• **What you will do**
Copy every line below that has the word "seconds" in it.

• **Data extract**
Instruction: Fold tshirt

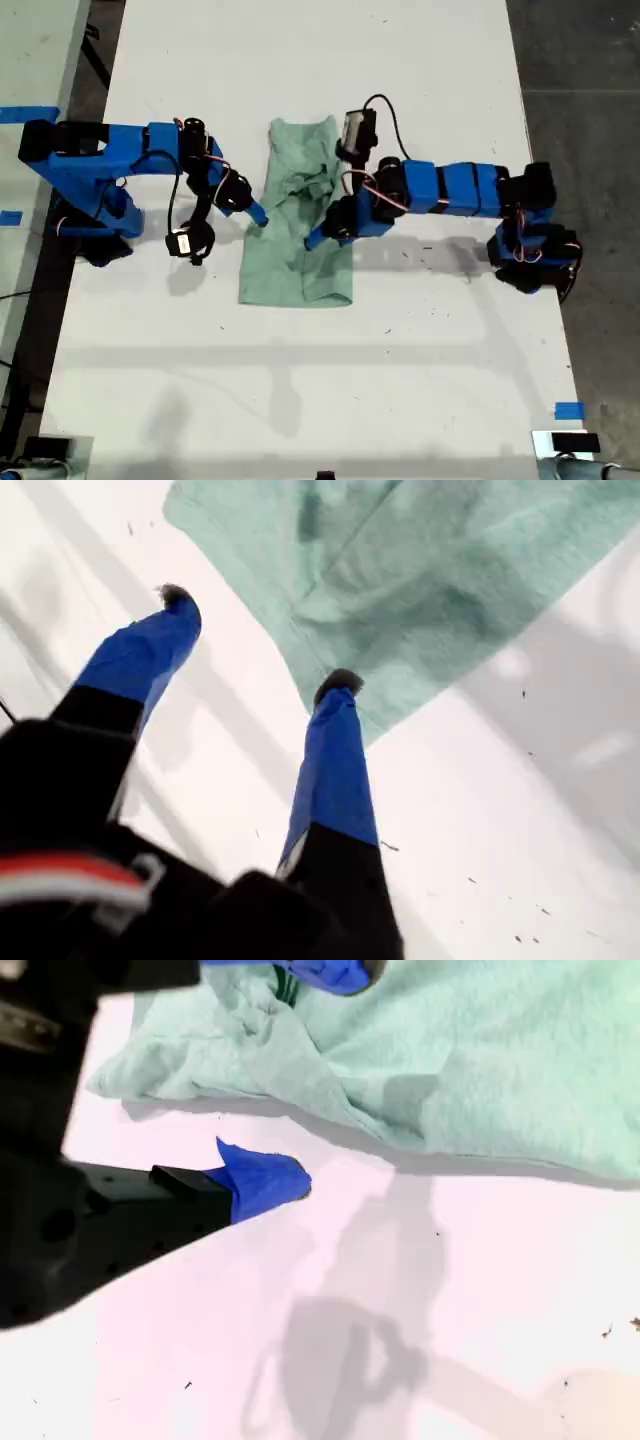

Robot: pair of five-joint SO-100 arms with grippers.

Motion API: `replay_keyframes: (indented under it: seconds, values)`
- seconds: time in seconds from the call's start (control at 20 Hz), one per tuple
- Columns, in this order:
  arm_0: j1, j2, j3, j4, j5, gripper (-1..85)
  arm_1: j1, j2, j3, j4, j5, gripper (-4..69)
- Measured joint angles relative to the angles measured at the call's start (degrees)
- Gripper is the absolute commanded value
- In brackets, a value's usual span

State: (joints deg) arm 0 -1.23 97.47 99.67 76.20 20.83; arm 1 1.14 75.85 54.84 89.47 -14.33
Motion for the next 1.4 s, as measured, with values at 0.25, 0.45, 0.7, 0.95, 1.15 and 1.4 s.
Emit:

• **Response to the exercise**
Motion API: `replay_keyframes: (indented under it: seconds, values)`
- seconds: time in seconds from the call's start (control at 20 Hz), one per tuple

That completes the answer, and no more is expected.